------ Extracted information

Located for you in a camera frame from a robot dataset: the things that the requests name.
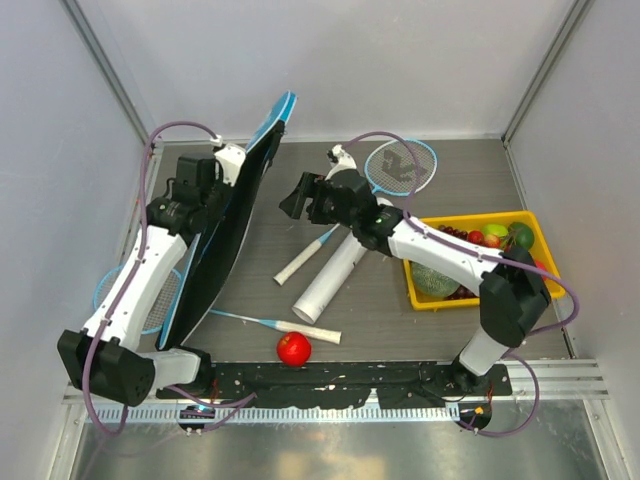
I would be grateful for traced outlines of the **white shuttlecock tube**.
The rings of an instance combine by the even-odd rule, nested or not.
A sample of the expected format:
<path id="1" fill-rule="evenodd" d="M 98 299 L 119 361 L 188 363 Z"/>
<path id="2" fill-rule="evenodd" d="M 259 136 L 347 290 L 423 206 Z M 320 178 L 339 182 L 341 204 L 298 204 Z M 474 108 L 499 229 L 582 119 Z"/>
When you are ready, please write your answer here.
<path id="1" fill-rule="evenodd" d="M 294 303 L 292 311 L 301 320 L 315 324 L 366 252 L 367 249 L 349 232 Z"/>

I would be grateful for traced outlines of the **blue sport racket bag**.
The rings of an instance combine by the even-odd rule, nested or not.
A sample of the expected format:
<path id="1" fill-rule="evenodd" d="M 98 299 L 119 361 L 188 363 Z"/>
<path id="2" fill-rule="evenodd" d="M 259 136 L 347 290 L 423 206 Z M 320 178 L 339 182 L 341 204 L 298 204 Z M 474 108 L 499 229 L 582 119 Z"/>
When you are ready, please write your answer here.
<path id="1" fill-rule="evenodd" d="M 246 146 L 246 160 L 232 188 L 227 215 L 207 222 L 193 240 L 173 311 L 156 340 L 156 348 L 181 345 L 213 306 L 236 263 L 251 221 L 262 180 L 271 167 L 297 96 L 283 93 Z"/>

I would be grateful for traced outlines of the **blue racket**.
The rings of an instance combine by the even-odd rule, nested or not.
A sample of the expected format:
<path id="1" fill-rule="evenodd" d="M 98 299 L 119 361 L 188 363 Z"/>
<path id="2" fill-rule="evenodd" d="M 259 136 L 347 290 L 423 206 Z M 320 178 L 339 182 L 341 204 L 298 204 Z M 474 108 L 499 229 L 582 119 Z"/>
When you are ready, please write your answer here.
<path id="1" fill-rule="evenodd" d="M 364 163 L 364 175 L 373 187 L 374 193 L 406 197 L 411 192 L 424 189 L 435 176 L 438 157 L 426 143 L 405 139 L 389 141 L 377 147 Z M 338 228 L 333 225 L 321 236 L 313 240 L 293 258 L 273 280 L 282 286 L 296 273 L 330 238 Z"/>
<path id="2" fill-rule="evenodd" d="M 113 268 L 104 275 L 104 277 L 95 287 L 92 298 L 92 304 L 95 310 L 97 310 L 106 300 L 106 297 L 115 285 L 115 281 L 118 279 L 121 270 L 122 266 Z M 156 297 L 151 311 L 147 316 L 147 319 L 142 327 L 143 335 L 155 334 L 162 331 L 165 321 L 169 318 L 169 314 L 173 311 L 174 304 L 177 299 L 177 287 L 181 284 L 181 282 L 181 273 L 176 269 L 173 269 L 166 279 L 160 291 L 160 294 Z M 244 322 L 256 323 L 282 333 L 298 332 L 310 339 L 335 345 L 339 345 L 342 339 L 342 333 L 335 330 L 327 330 L 283 320 L 259 319 L 217 309 L 211 309 L 209 313 L 225 318 L 234 318 L 242 320 Z"/>

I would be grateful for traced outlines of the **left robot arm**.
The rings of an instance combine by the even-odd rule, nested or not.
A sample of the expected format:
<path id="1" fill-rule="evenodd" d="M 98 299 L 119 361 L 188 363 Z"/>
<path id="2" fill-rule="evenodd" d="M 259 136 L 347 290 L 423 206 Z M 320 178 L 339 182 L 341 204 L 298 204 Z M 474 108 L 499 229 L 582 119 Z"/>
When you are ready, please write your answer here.
<path id="1" fill-rule="evenodd" d="M 175 264 L 222 215 L 238 171 L 219 156 L 182 156 L 171 186 L 142 211 L 136 243 L 104 302 L 57 343 L 84 395 L 135 407 L 157 387 L 161 361 L 137 351 L 144 323 Z"/>

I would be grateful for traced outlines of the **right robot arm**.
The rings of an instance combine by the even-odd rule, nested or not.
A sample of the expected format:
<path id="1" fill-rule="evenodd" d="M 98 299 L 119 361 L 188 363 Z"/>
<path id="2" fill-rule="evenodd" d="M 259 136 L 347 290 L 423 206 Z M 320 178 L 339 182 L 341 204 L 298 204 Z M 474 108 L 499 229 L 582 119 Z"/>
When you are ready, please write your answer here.
<path id="1" fill-rule="evenodd" d="M 479 298 L 480 326 L 451 365 L 454 386 L 465 394 L 487 384 L 493 365 L 521 345 L 551 302 L 527 250 L 473 246 L 434 229 L 375 196 L 354 169 L 303 173 L 279 207 L 292 219 L 347 227 L 364 248 L 429 267 Z"/>

------------

What to produce
Leave out the pictures and output every record above precisely as given.

Problem solution
Located for you in a camera frame from a robot dataset: the things that the requests name.
I would be grateful for traced outlines of the **white shuttlecock tube**.
The rings of an instance combine by the even-odd rule, nested or not.
A sample of the expected format:
<path id="1" fill-rule="evenodd" d="M 98 299 L 119 361 L 188 363 Z"/>
<path id="2" fill-rule="evenodd" d="M 259 136 L 347 290 L 423 206 Z M 320 178 L 339 182 L 341 204 L 298 204 Z M 474 108 L 499 229 L 582 119 Z"/>
When you are ready, please write your answer here.
<path id="1" fill-rule="evenodd" d="M 294 303 L 292 311 L 301 320 L 315 324 L 366 252 L 367 249 L 349 232 Z"/>

I would be grateful for traced outlines of the **blue sport racket bag**.
The rings of an instance combine by the even-odd rule, nested or not.
A sample of the expected format:
<path id="1" fill-rule="evenodd" d="M 98 299 L 119 361 L 188 363 Z"/>
<path id="2" fill-rule="evenodd" d="M 259 136 L 347 290 L 423 206 Z M 320 178 L 339 182 L 341 204 L 298 204 Z M 474 108 L 499 229 L 582 119 Z"/>
When you are ready, please write your answer here.
<path id="1" fill-rule="evenodd" d="M 246 146 L 246 160 L 232 188 L 227 215 L 207 222 L 193 240 L 173 311 L 156 340 L 156 348 L 181 345 L 213 306 L 236 263 L 251 221 L 262 180 L 271 167 L 297 96 L 283 93 Z"/>

I would be grateful for traced outlines of the **blue racket**.
The rings of an instance combine by the even-odd rule, nested or not.
A sample of the expected format:
<path id="1" fill-rule="evenodd" d="M 98 299 L 119 361 L 188 363 Z"/>
<path id="2" fill-rule="evenodd" d="M 259 136 L 347 290 L 423 206 Z M 320 178 L 339 182 L 341 204 L 298 204 Z M 474 108 L 499 229 L 582 119 Z"/>
When you are ready, please write your answer here.
<path id="1" fill-rule="evenodd" d="M 364 163 L 364 175 L 373 187 L 374 193 L 406 197 L 411 192 L 424 189 L 435 176 L 438 157 L 426 143 L 405 139 L 389 141 L 377 147 Z M 338 228 L 333 225 L 321 236 L 313 240 L 293 258 L 273 280 L 282 286 L 296 273 L 330 238 Z"/>
<path id="2" fill-rule="evenodd" d="M 113 268 L 104 275 L 104 277 L 95 287 L 92 298 L 92 304 L 95 310 L 97 310 L 106 300 L 106 297 L 115 285 L 115 281 L 118 279 L 121 270 L 122 266 Z M 156 297 L 151 311 L 147 316 L 147 319 L 142 327 L 143 335 L 155 334 L 162 331 L 165 321 L 169 318 L 169 314 L 173 311 L 174 304 L 177 299 L 177 287 L 181 284 L 181 282 L 181 273 L 176 269 L 173 269 L 166 279 L 160 291 L 160 294 Z M 244 322 L 256 323 L 282 333 L 298 332 L 310 339 L 335 345 L 339 345 L 342 339 L 342 333 L 335 330 L 327 330 L 283 320 L 259 319 L 217 309 L 211 309 L 209 313 L 225 318 L 234 318 L 242 320 Z"/>

I would be grateful for traced outlines of the **left robot arm**.
The rings of an instance combine by the even-odd rule, nested or not.
A sample of the expected format:
<path id="1" fill-rule="evenodd" d="M 98 299 L 119 361 L 188 363 Z"/>
<path id="2" fill-rule="evenodd" d="M 259 136 L 347 290 L 423 206 Z M 320 178 L 339 182 L 341 204 L 298 204 Z M 474 108 L 499 229 L 582 119 Z"/>
When you are ready, please write your answer here.
<path id="1" fill-rule="evenodd" d="M 175 264 L 222 215 L 238 171 L 219 156 L 182 156 L 171 186 L 142 211 L 136 243 L 104 302 L 57 343 L 84 395 L 135 407 L 157 387 L 161 361 L 137 351 L 144 323 Z"/>

I would be grateful for traced outlines of the **right robot arm**.
The rings of an instance combine by the even-odd rule, nested or not.
A sample of the expected format:
<path id="1" fill-rule="evenodd" d="M 98 299 L 119 361 L 188 363 Z"/>
<path id="2" fill-rule="evenodd" d="M 259 136 L 347 290 L 423 206 Z M 320 178 L 339 182 L 341 204 L 298 204 Z M 474 108 L 499 229 L 582 119 Z"/>
When you are ready, please write your answer here.
<path id="1" fill-rule="evenodd" d="M 479 298 L 480 326 L 451 365 L 454 386 L 465 394 L 487 384 L 493 365 L 521 345 L 551 302 L 527 250 L 473 246 L 434 229 L 375 196 L 354 169 L 303 173 L 279 207 L 292 219 L 347 227 L 364 248 L 429 267 Z"/>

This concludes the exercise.